AIRB is a rating organization formed under the laws of the State of New York. Membership therein is open to any capital stock insurer authorized to write insurance for which AIRB prescribes rates. Any insurer may become a subscriber to AIRB under conditions set out in its constitution. AIRB prescribes rates for aircraft hull, aircraft passenger liability, aircraft property damage liability and employers' aviation indemnity insurance. It does not prescribe rates for personal accident insurance, workmen's compensation insurance, airport and hangar keepers' liability insurance and aircraft manufacturers' products liability insurance. The precise method of the setting of rates and the extent of their binding force on members of AIRB will not be reviewed, as unnecessary to this decision.
At the present time, it would appear that the constituency of both of the moving parties is exactly the same.
The subpoenas currently attacked are grand jury subpoenas. It is clear, however, that even though the subpoena powers of a grand jury impanelled by the District Court for the Southern District of New York are being utilized, no grand jury proceedings, in the sense of actual presentation to the body of evidence with a view toward the obtaining of an indictment or indictments, are presently being conducted. Rather, the investigation is in its preliminary stage and the documents subpoenaed are actually being sought for examination by attorneys of the Antitrust Division of the Department of Justice. This conclusion is impelled by the fact that 'In December 1959, the Attorney General of the United States authorized a grand jury investigation of possible violations of the federal antitrust laws by persons, firms, associations and corporations engaged in the business of insurance'. (Memorandum of the United States in Opposition to Motion to Quash Subpoenas Duces Tecum submitted on the instant motions).
Because of the time necessary in conducting a widespread antitrust investigation, it is highly unlikely that the case could possibly be in such a posture as to be ready for presentation. This conclusion is buttressed by consideration of the fact that, in connection with this same investigation, the Attorney General's staff, about March 7, 1960, submitted, ex parte, an order which would have provided for the 'impounding' of documents delivered pursuant to a grand jury subpoena duces tecum so that 'attorneys for the United States (could) study, analyze and examine same' at Washington, D.C.
This utilization of grand jury subpoenas for administrative investigations is not new. The Report of the Attorney General's National Committee to Study the Antitrust Laws, submitted on March 31, 1955, stated: (at pg. 344)
'Present procedures enable the Department of Justice to employ compulsory process to obtain both documentary and testimonial evidence at every stage of criminal and civil antitrust proceedings -- except during the investigative stage of a matter in which civil proceedings are, from the outset, contemplated.
'Where indictment is contemplated, the federal grand jury is equipped with ample powers to permit the fullest investigation. The grand jury subpoena may be used to compel the discovery of all documentary material reasonably required as well as the testimony of witnesses under oath.'
Thus, it is clear that the United States considers the grand jury and the District Court as its adjuncts, at least in the investigative stage of criminal antitrust proceedings. It is equally clear that the instant proceedings are in that stage.

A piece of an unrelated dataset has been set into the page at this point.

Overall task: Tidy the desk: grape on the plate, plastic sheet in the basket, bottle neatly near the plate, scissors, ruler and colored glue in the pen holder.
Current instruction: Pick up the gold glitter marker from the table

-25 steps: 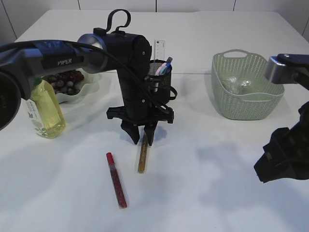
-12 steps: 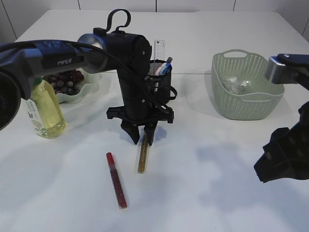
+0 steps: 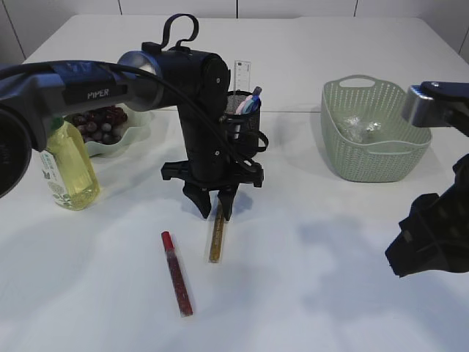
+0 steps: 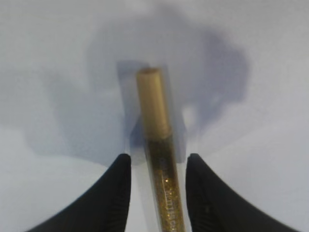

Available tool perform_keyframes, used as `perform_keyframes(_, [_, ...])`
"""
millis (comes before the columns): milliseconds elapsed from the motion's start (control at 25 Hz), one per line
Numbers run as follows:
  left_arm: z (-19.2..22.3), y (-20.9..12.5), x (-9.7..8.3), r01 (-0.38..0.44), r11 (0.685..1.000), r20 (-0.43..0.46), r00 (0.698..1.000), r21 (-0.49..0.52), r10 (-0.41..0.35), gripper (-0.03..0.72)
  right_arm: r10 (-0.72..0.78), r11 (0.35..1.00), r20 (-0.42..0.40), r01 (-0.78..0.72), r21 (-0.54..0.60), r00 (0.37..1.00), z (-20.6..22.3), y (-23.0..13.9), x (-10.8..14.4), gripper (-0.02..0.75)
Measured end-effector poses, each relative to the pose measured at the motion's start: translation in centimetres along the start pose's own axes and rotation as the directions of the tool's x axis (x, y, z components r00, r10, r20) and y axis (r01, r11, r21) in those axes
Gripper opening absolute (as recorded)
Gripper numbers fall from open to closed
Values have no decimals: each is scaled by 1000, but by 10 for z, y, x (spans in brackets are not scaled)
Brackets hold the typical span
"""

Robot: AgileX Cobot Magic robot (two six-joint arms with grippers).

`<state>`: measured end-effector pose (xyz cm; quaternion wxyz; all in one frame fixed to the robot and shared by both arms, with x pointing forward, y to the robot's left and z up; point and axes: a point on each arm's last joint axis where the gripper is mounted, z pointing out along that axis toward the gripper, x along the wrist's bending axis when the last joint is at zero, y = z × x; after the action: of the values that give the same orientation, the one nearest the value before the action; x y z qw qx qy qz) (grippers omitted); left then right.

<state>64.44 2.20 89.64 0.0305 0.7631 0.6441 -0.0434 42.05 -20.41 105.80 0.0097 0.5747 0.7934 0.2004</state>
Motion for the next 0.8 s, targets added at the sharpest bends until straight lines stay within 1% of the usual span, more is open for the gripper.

I point out these facts not for the purpose of expressing carping criticism.
Perhaps, utilization of the grand jury and the Court is necessary for the Department of Justice to perform the function assigned to it by Congress of enforcing the antitrust laws, when Congress has not given that Department its own subpoena powers.
Rather, I think these facts relevant to the present decision because of the Government's reliance upon Blair v. United States, 1919, 250 U.S. 273, 39 S. Ct. 468, 63 L. Ed. 679 for the proposition that movants have absolutely no standing to question the jurisdiction of the grand jury to subpoena them. In the Blair case, the witnesses, who were denied standing to test a grand jury's jurisdiction, actually appeared before the jury and then and there refused to testify. Therefore, the grand jury was performing its traditional function. Here, as shown above, it is not. Without at all presuming to question the current vitality of the Blair case, I feel safe in holding that the courts, since they are being utilized as a tool of the Department of Justice for criminal antitrust investigative proceedings, have the right to determine that they are not being so used in an investigation which can never reach fruition.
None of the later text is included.